[Opening LISTED RECORDS section]

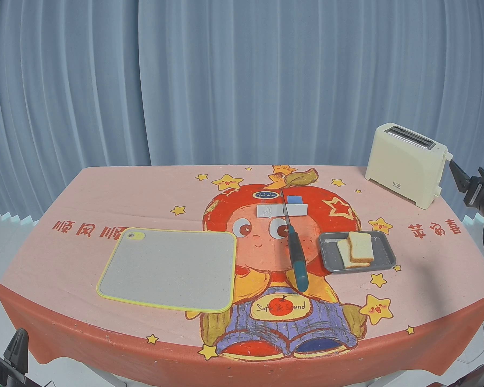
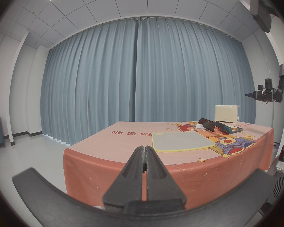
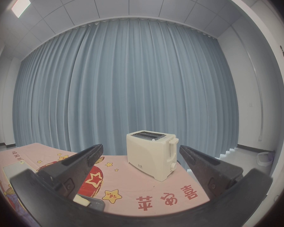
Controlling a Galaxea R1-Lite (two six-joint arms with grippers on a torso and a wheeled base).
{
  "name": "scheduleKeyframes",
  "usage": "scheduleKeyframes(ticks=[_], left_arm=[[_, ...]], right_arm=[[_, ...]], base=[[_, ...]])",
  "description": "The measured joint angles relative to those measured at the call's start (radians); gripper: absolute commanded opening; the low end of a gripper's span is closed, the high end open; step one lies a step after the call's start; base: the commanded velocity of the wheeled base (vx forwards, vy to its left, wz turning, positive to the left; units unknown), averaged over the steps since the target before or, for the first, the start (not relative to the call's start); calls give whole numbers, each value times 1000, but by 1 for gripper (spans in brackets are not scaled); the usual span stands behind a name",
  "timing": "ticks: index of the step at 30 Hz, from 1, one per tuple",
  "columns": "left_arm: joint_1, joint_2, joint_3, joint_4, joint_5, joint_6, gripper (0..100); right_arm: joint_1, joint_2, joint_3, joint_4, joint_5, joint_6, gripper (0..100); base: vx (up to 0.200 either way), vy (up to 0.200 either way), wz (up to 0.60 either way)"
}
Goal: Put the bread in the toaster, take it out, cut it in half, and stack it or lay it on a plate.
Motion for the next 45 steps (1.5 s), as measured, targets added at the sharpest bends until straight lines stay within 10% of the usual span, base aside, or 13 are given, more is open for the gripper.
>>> scheduleKeyframes(ticks=[12, 23, 45], left_arm=[[0, 0, 0, 0, 0, 0, 0], [0, 0, 0, 0, 0, 0, 0], [0, 0, 0, 0, 0, 0, 0]], right_arm=[[-3, -164, 94, 2, 16, -29, 100], [-56, -351, 189, 44, 133, -32, 100], [-37, -720, 63, 634, 214, -39, 100]], base=[[0, 0, 0], [0, 0, 0], [0, 0, 0]])
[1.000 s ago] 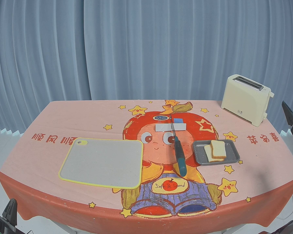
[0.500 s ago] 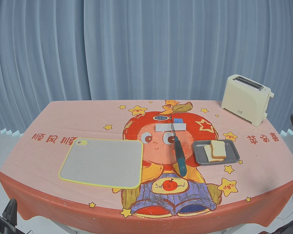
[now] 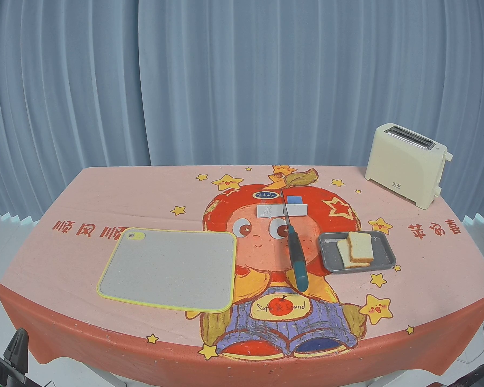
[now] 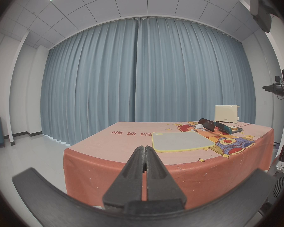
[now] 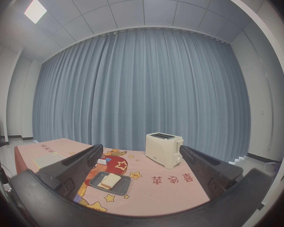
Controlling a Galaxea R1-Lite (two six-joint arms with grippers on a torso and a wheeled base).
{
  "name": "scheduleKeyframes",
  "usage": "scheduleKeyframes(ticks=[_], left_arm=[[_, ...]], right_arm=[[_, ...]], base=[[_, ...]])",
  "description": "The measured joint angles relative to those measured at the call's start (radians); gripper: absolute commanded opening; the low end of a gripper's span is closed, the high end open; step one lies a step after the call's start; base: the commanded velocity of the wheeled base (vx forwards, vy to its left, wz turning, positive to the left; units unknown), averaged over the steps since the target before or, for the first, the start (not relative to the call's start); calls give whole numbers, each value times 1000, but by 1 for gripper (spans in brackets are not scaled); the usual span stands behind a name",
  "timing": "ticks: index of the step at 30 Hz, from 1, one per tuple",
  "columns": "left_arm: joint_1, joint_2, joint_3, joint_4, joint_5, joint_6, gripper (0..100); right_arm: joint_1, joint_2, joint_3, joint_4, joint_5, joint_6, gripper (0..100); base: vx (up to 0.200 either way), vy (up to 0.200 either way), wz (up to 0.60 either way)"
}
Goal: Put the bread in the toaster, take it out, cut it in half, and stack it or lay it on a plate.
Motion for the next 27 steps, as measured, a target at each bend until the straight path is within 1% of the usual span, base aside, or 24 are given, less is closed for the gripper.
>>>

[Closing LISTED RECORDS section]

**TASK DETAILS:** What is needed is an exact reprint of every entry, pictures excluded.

**ANSWER TO THE EXERCISE:**
Controlling a Galaxea R1-Lite (two six-joint arms with grippers on a torso and a wheeled base).
{
  "name": "scheduleKeyframes",
  "usage": "scheduleKeyframes(ticks=[_], left_arm=[[_, ...]], right_arm=[[_, ...]], base=[[_, ...]])",
  "description": "The measured joint angles relative to those measured at the call's start (radians); gripper: absolute commanded opening; the low end of a gripper's span is closed, the high end open; step one lies a step after the call's start; base: the commanded velocity of the wheeled base (vx forwards, vy to its left, wz turning, positive to the left; units unknown), averaged over the steps since the target before or, for the first, the start (not relative to the call's start); calls give whole numbers, each value times 1000, but by 1 for gripper (spans in brackets are not scaled); the usual span stands behind a name",
  "timing": "ticks: index of the step at 30 Hz, from 1, one per tuple",
  "columns": "left_arm: joint_1, joint_2, joint_3, joint_4, joint_5, joint_6, gripper (0..100); right_arm: joint_1, joint_2, joint_3, joint_4, joint_5, joint_6, gripper (0..100); base: vx (up to 0.200 either way), vy (up to 0.200 either way), wz (up to 0.60 either way)"
}
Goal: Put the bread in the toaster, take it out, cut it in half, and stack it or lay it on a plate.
Motion for the next 45 steps (1.5 s), as measured, targets added at the sharpest bends until straight lines stay within 10% of the usual span, base aside, or 13 are given, more is open for the gripper.
>>> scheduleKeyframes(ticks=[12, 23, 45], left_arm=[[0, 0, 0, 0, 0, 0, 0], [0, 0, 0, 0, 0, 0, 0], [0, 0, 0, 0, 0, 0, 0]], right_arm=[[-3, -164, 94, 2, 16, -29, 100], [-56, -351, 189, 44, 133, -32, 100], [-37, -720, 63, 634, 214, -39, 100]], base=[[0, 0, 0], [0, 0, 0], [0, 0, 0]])
[1.000 s ago] 
[0.500 s ago] 
[now] 
[now] 
[now] 
Controlling a Galaxea R1-Lite (two six-joint arms with grippers on a torso and a wheeled base).
{
  "name": "scheduleKeyframes",
  "usage": "scheduleKeyframes(ticks=[_], left_arm=[[_, ...]], right_arm=[[_, ...]], base=[[_, ...]])",
  "description": "The measured joint angles relative to those measured at the call's start (radians); gripper: absolute commanded opening; the low end of a gripper's span is closed, the high end open; step one lies a step after the call's start; base: the commanded velocity of the wheeled base (vx forwards, vy to its left, wz turning, positive to the left; units unknown), averaged over the steps since the target before or, for the first, the start (not relative to the call's start); calls give whole numbers, each value times 1000, but by 1 for gripper (spans in brackets are not scaled); the usual span stands behind a name",
  "timing": "ticks: index of the step at 30 Hz, from 1, one per tuple",
  "columns": "left_arm: joint_1, joint_2, joint_3, joint_4, joint_5, joint_6, gripper (0..100); right_arm: joint_1, joint_2, joint_3, joint_4, joint_5, joint_6, gripper (0..100); base: vx (up to 0.200 either way), vy (up to 0.200 either way), wz (up to 0.60 either way)"
}
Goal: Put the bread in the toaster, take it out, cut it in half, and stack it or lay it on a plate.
Motion for the next 27 steps, as measured, a target at each bend until the straight path is within 1% of the usual span, base aside, or 24 are given, less is closed for the gripper.
>>>

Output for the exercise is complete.